Und plötzlich – gemäß dem umgedrehten Sprichwort – tritt der Mensch in die Pläne Gottes ein und dreht an den Schicksalsschrauben. Auf einmal ist das fromme Leben fad und die Gerechtigkeit hat sowieso keinen Sinn. Auf einmal gibt es keine Schuld und dadurch nichts zu vergeben und auch keine Dankbarkeit dafür. Auf einmal ist das Volk Gottes als die Gemeinschaft der Gläubigen nur dann gut, wenn sie mir mehr bringt, als ich in sie investieren muss. Mensch gegen Gott, weil sich Gott scheinbar alles zu schön zusammengereimt hat, was dem Menschen überhaupt nicht passt.

Liebe Schwestern, liebe Brüder,

wenn wir dieses Sprichwort auf Weihnachten umlegen wollen, dann muss es heißen: Der Mensch denkt und Gott geht mit, auch wenn der Mensch manchmal auf Umwegen irrt. Denn Weihnachten ist kein Fest Gott gegen Mensch, sondern, wie der Name Jesu sagt: Immanuel also Gott mit uns – Gott mit dem Menschen.
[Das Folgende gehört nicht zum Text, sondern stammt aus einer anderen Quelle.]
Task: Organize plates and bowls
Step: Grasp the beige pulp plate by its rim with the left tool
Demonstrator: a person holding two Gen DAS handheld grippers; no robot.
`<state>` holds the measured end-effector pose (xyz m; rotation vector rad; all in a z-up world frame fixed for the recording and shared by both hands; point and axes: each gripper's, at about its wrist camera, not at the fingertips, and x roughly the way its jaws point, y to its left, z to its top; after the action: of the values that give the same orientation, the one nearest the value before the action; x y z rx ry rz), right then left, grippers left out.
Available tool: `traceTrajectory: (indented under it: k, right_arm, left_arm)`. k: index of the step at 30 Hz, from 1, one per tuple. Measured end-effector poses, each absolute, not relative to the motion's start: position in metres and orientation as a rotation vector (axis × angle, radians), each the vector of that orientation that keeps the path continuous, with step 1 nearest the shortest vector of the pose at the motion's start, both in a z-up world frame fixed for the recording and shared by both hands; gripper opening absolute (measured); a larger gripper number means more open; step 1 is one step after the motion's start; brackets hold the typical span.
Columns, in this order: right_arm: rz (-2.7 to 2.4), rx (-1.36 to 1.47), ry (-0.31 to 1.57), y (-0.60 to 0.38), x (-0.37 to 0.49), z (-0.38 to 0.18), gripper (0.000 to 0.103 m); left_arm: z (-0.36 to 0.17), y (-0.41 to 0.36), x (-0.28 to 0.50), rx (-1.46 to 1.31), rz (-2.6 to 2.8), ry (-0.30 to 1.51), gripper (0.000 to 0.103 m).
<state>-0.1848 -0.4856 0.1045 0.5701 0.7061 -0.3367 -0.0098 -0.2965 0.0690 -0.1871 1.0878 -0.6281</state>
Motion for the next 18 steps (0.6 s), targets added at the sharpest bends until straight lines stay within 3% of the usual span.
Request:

Weihnachten ist ein Fest, am dem die guten Pläne Gottes für den Menschen, Pläne vom Frieden, von der Gerechtigkeit, vom Eifer für das Gute, von einer Gemeinschaft, in der jede und jeder einen guten Platz hat, in Erinnerung gerufen werden.

Ich wünsche uns allen, dass es uns gelingt, diese Pläne Gottes zu eigenen zu machen. Ich wünsche uns, dass wir nicht versuchen, Weihnachten gegen Gott zu gestalten, die Pläne Gottes zu verändern, sondern uns auf den einlassen, der mit uns geht, damit wir ein gutes friedvolles Leben mit ihm und unter einander haben.